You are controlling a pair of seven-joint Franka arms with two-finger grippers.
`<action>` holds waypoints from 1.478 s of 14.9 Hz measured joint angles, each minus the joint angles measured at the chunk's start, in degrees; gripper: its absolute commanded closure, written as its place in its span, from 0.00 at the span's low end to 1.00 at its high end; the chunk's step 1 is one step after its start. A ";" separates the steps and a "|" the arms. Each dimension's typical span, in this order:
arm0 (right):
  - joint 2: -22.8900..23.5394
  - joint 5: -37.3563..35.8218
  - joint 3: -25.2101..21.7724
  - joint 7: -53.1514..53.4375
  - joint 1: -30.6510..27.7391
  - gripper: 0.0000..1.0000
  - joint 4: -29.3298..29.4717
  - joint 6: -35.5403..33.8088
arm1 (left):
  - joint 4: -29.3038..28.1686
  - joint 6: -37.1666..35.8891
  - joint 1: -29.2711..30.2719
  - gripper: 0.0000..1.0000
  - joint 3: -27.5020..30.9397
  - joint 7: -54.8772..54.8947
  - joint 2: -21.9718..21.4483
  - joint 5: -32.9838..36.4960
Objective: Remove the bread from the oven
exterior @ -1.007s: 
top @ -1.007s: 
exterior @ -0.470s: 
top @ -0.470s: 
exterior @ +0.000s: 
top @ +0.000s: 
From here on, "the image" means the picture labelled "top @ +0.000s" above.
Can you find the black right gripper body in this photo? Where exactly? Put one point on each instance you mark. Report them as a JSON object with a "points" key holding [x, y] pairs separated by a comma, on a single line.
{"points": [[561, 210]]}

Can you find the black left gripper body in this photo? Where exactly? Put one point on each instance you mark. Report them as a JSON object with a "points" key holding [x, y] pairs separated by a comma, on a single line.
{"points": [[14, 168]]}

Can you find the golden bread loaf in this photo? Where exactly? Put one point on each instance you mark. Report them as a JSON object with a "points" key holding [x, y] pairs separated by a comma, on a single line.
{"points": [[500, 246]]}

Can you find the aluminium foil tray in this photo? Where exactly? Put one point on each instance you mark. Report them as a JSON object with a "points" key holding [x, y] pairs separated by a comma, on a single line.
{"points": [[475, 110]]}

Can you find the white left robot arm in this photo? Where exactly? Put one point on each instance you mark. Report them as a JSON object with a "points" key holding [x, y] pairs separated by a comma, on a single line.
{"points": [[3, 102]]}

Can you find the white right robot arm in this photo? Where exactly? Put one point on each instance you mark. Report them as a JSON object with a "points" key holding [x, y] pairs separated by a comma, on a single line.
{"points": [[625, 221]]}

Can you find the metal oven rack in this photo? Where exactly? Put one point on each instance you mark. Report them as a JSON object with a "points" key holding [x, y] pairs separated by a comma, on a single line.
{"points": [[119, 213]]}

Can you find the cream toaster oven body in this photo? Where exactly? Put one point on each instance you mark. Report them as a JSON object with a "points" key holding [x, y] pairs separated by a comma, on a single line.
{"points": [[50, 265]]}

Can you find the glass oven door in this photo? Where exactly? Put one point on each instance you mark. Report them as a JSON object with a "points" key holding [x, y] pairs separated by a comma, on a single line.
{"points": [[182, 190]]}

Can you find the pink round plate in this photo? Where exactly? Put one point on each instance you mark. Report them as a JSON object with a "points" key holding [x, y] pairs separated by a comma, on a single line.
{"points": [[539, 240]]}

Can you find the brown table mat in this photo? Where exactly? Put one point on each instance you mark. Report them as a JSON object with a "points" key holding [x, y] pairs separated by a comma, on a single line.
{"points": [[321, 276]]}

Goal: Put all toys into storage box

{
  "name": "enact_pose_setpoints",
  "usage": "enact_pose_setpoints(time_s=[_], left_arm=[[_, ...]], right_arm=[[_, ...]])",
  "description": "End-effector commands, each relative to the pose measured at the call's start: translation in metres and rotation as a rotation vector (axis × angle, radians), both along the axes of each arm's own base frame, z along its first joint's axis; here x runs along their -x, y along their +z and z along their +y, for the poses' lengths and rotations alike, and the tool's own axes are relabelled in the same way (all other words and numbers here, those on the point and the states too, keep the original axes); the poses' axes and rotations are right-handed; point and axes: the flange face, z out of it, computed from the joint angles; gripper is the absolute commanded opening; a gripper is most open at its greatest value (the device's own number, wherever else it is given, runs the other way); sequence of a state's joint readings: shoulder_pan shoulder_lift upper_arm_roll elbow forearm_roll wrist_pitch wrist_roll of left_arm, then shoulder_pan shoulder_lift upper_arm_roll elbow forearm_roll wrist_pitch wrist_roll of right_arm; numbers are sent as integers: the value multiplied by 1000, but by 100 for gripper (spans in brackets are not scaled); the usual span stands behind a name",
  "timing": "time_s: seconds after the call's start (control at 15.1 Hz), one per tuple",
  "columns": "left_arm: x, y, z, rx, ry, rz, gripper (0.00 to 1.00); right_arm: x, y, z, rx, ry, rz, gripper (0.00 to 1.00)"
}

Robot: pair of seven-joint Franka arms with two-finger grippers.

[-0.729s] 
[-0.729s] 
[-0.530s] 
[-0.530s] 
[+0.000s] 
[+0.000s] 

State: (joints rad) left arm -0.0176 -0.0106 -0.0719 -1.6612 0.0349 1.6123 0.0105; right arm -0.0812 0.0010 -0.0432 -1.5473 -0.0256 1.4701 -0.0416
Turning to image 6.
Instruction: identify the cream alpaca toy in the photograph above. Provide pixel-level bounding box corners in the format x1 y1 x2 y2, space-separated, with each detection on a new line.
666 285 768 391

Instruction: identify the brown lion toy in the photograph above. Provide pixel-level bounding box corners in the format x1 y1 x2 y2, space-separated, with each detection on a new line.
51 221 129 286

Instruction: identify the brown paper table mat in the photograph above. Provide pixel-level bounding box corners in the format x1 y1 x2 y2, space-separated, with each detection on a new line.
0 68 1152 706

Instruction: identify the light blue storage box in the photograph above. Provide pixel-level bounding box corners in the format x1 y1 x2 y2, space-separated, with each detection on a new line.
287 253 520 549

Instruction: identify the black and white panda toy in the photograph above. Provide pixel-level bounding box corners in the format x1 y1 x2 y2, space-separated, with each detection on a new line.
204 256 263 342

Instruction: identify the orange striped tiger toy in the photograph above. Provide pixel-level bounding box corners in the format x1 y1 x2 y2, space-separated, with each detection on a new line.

# Task:
Return the full listing unchanged.

# Result of the exercise:
You are controlling a pair of seven-joint Franka arms with two-finger grippers.
`<action>` holds waypoints from 1.478 s of 14.9 Hz measured joint angles, each minus the joint angles measured at the chunk's start, in degrees; gripper: its absolute commanded closure, written as its place in its span, from 0.00 at the span's low end to 1.00 at its high end; the chunk's step 1 is one step after its start. A ";" separates the steps and a "|" the arms. Each dimension's typical span, in this order:
arm0 (right):
  - joint 2: -22.8900..23.5394
  - joint 5: -37.3563..35.8218
  - joint 3: -25.2101..21.7724
  - joint 7: -53.1514..53.4375
  - joint 1: -30.6510..27.7391
  - gripper: 0.0000..1.0000
  - joint 4: -29.3298..29.4717
  - joint 6: -35.5403..33.8088
arm1 (left):
  - joint 4: -29.3038..28.1686
  - joint 6: -37.1666..35.8891
  - joint 1: -29.2711..30.2719
  - gripper: 0.0000..1.0000
  - joint 3: -27.5020..30.9397
  - joint 7: -54.8772..54.8947
  - joint 2: -21.9718..21.4483
  - joint 5: -32.9838..36.4960
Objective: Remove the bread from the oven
exterior @ -1.007s: 
top @ -1.007s: 
exterior @ -0.470s: 
top @ -0.470s: 
exterior @ +0.000s: 
top @ +0.000s: 
From here on, "the image" means the picture labelled "top @ +0.000s" above.
Can you find the black right gripper body in this photo? Where exactly? Put one point on each instance you mark. Report them as a JSON object with a "points" key holding [x, y] pairs separated by a comma, on a single line.
{"points": [[561, 210]]}

Can you find the black left gripper body in this photo? Where exactly? Put one point on each instance you mark. Report them as a JSON object with a "points" key holding [x, y] pairs separated by a comma, on a single line.
{"points": [[14, 168]]}

Can you find the golden bread loaf in this photo? Where exactly? Put one point on each instance you mark. Report them as a JSON object with a "points" key holding [x, y] pairs separated by a comma, on a single line.
{"points": [[500, 246]]}

Can you find the aluminium foil tray in this photo? Where exactly? Put one point on each instance you mark. Report them as a JSON object with a "points" key holding [x, y] pairs separated by a comma, on a single line.
{"points": [[475, 110]]}

Can you find the white left robot arm in this photo? Where exactly? Put one point on each instance you mark. Report them as a JSON object with a "points" key holding [x, y] pairs separated by a comma, on a single line.
{"points": [[3, 102]]}

Can you find the white right robot arm in this photo? Where exactly? Put one point on each instance you mark. Report them as a JSON object with a "points" key holding [x, y] pairs separated by a comma, on a single line.
{"points": [[625, 221]]}

Can you find the metal oven rack in this photo? Where exactly? Put one point on each instance you mark. Report them as a JSON object with a "points" key holding [x, y] pairs separated by a comma, on a single line.
{"points": [[119, 213]]}

Can you find the cream toaster oven body in this photo? Where exactly? Put one point on each instance you mark. Report them as a JSON object with a "points" key holding [x, y] pairs separated by a comma, on a single line.
{"points": [[50, 265]]}

Can you find the glass oven door in this photo? Where exactly? Put one point on each instance you mark. Report them as a JSON object with a "points" key holding [x, y] pairs separated by a comma, on a single line.
{"points": [[182, 190]]}

Can you find the pink round plate in this photo? Where exactly? Put one point on each instance you mark. Report them as a JSON object with a "points" key holding [x, y] pairs separated by a comma, on a single line.
{"points": [[539, 240]]}

Can you find the brown table mat in this photo? Where exactly? Put one point on each instance you mark. Report them as a JSON object with a "points" key holding [x, y] pairs separated by a comma, on a single line.
{"points": [[321, 276]]}

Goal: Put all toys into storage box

{
  "name": "enact_pose_setpoints",
  "usage": "enact_pose_setpoints(time_s=[_], left_arm=[[_, ...]], right_arm=[[_, ...]])",
  "description": "End-effector commands, each relative to the pose measured at the call's start: translation in metres and rotation as a rotation vector (axis × angle, radians), both along the axes of each arm's own base frame, z along its first joint's axis; here x runs along their -x, y along their +z and z along their +y, for the poses' lengths and rotations alike, and the tool's own axes are relabelled in the same way (all other words and numbers here, those on the point and the states too, keep the original axes); the poses' axes and rotations are right-handed; point and axes: the flange face, z out of it, computed from the joint angles; gripper is the absolute commanded opening; a gripper is most open at its greatest value (the device's own number, wherever else it is given, runs the other way); sequence of a state's joint readings: shoulder_pan shoulder_lift upper_arm_roll elbow forearm_roll wrist_pitch wrist_roll of left_arm, then shoulder_pan shoulder_lift upper_arm_roll elbow forearm_roll wrist_pitch wrist_roll of right_arm; numbers are sent as integers: the value multiplied by 1000, but by 100 for gripper (spans in brackets are not scaled); the usual span stands behind a name",
  "timing": "time_s: seconds after the call's start (control at 15.1 Hz), one per tuple",
  "columns": "left_arm: x, y, z, rx, ry, rz, gripper (0.00 to 1.00); right_arm: x, y, z, rx, ry, rz, gripper (0.00 to 1.00)"
}

Robot: pair of seven-joint Franka arms with two-finger grippers.

[-0.729s] 
[-0.729s] 
[-0.530s] 
[-0.530s] 
[+0.000s] 
[+0.000s] 

State: (joints rad) left arm -0.0176 -0.0106 -0.0719 -1.6612 0.0349 1.6123 0.0105; right arm -0.0812 0.0010 -0.0432 -1.5473 -0.0256 1.4701 -0.0416
Turning to image 6.
Instruction: identify the cream alpaca toy in the photograph above. Provide pixel-level bounding box corners in the format x1 y1 x2 y2, space-separated, with each detection on a new line.
666 285 768 391

Instruction: identify the brown lion toy in the photograph above. Provide pixel-level bounding box corners in the format x1 y1 x2 y2, space-separated, with each detection on a new line.
51 221 129 286

Instruction: identify the brown paper table mat in the photograph above. Provide pixel-level bounding box corners in the format x1 y1 x2 y2, space-separated, with each detection on a new line.
0 68 1152 706

Instruction: identify the light blue storage box in the photograph above. Provide pixel-level bounding box corners in the format x1 y1 x2 y2, space-separated, with each detection on a new line.
287 253 520 549

Instruction: identify the black and white panda toy in the photograph above. Provide pixel-level bounding box corners in the format x1 y1 x2 y2, space-separated, with each detection on a new line.
204 256 263 342

Instruction: identify the orange striped tiger toy in the photograph above. Provide pixel-level bounding box corners in the format x1 y1 x2 y2, space-separated, with each detection on a new line.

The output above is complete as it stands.